• Assignment
Retype the data that follows exactly. No pictures belong in the copy.

• Supplied information
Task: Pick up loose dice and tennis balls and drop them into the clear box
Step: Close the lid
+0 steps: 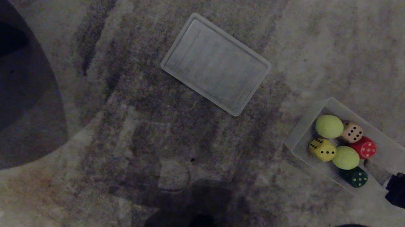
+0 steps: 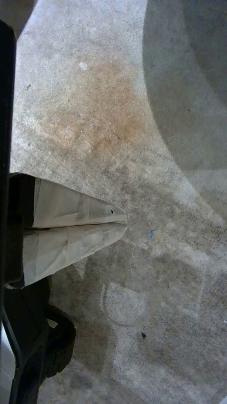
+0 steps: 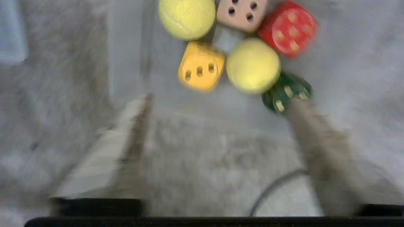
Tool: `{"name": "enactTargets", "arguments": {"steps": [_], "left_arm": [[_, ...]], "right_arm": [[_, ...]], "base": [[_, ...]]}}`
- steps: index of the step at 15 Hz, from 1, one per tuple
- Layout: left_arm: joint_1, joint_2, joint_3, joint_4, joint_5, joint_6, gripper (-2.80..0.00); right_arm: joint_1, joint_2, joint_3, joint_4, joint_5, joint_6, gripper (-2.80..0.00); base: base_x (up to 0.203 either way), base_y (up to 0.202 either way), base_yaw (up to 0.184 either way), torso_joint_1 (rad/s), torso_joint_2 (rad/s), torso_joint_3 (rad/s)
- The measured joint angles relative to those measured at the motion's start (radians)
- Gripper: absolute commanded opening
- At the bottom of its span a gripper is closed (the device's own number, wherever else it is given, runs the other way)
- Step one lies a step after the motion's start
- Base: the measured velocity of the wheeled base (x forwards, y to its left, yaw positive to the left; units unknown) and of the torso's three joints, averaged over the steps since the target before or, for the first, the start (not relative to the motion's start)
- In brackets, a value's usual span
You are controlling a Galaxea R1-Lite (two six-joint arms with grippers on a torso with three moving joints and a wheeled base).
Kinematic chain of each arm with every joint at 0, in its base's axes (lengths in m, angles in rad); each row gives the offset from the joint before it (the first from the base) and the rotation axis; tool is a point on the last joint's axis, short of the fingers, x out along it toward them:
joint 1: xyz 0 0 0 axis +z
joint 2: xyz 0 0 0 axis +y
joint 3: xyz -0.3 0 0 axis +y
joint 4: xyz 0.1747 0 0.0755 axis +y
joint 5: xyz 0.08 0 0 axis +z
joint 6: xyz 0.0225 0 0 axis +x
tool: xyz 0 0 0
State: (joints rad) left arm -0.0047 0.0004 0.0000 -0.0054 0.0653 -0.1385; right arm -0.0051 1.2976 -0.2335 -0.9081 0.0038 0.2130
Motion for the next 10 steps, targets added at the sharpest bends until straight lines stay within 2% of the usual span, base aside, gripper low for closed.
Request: {"name": "enactTargets", "arguments": {"steps": [3, 8, 10], "left_arm": [[0.0, 0.0, 0.0, 0.0, 0.0, 0.0, -2.8], [0.0, 0.0, 0.0, 0.0, 0.0, 0.0, -2.8], [0.0, 0.0, 0.0, 0.0, 0.0, 0.0, -2.8]], "right_arm": [[-0.002, -0.286, 0.051, 0.265, -0.005, -0.025, -2.8], [-0.013, -0.785, 0.084, 0.872, -0.003, -0.082, -2.8], [-0.012, -0.952, 0.094, 1.063, -0.002, -0.115, -2.8]], "base": [[0.0, 0.0, 0.0, 0.0, 0.0, 0.0], [0.0, 0.0, 0.0, 0.0, 0.0, 0.0], [0.0, 0.0, 0.0, 0.0, 0.0, 0.0]]}}
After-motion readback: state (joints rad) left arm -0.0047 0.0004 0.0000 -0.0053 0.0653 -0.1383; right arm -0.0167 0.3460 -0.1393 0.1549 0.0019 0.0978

• Task result
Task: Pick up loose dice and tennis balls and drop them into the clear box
Step: Close the lid
+0 steps: 
+0 steps: 
+0 steps: 
Tool: `{"name": "enactTargets", "arguments": {"steps": [_], "left_arm": [[_, ...]], "right_arm": [[_, ...]], "base": [[_, ...]]}}`
- steps: index of the step at 15 Hz, from 1, one per tuple
- Layout: left_arm: joint_1, joint_2, joint_3, joint_4, joint_5, joint_6, gripper (-2.80..0.00); right_arm: joint_1, joint_2, joint_3, joint_4, joint_5, joint_6, gripper (-2.80..0.00); base: base_x (up to 0.203 either way), base_y (up to 0.202 either way), base_yaw (up to 0.184 either way), torso_joint_1 (rad/s), torso_joint_2 (rad/s), torso_joint_3 (rad/s)
- The measured joint angles relative to those measured at the motion's start (radians)
- Gripper: absolute commanded opening
- At the bottom of its span a gripper is closed (the device's own number, wherever else it is given, runs the other way)
- Step one lies a step after the motion's start
- Base: the measured velocity of the wheeled base (x forwards, y to its left, yaw positive to the left; units unknown) and of the torso's three joints, averaged over the steps since the target before or, for the first, the start (not relative to the motion's start)
- In brackets, a value's usual span
You are controlling a Galaxea R1-Lite (two six-joint arms with grippers on a torso with three moving joints and a wheeled base).
Kinematic chain of each arm with every joint at 0, in its base's axes (lengths in m, angles in rad); each row gives the offset from the joint before it (the first from the base) and the rotation axis; tool is a point on the last joint's axis, short of the fingers, x out along it toward them:
joint 1: xyz 0 0 0 axis +z
joint 2: xyz 0 0 0 axis +y
joint 3: xyz -0.3 0 0 axis +y
joint 4: xyz 0.1747 0 0.0755 axis +y
joint 5: xyz 0.08 0 0 axis +z
joint 6: xyz 0.0225 0 0 axis +x
tool: xyz 0 0 0
State: (joints rad) left arm -0.0047 0.0004 0.0000 -0.0054 0.0653 -0.1385; right arm -0.0051 1.2976 -0.2335 -0.9081 0.0038 0.2130
Motion for the next 10 steps, targets added at the sharpest bends until straight lines stay within 2% of the usual span, base aside, gripper low for closed.
Request: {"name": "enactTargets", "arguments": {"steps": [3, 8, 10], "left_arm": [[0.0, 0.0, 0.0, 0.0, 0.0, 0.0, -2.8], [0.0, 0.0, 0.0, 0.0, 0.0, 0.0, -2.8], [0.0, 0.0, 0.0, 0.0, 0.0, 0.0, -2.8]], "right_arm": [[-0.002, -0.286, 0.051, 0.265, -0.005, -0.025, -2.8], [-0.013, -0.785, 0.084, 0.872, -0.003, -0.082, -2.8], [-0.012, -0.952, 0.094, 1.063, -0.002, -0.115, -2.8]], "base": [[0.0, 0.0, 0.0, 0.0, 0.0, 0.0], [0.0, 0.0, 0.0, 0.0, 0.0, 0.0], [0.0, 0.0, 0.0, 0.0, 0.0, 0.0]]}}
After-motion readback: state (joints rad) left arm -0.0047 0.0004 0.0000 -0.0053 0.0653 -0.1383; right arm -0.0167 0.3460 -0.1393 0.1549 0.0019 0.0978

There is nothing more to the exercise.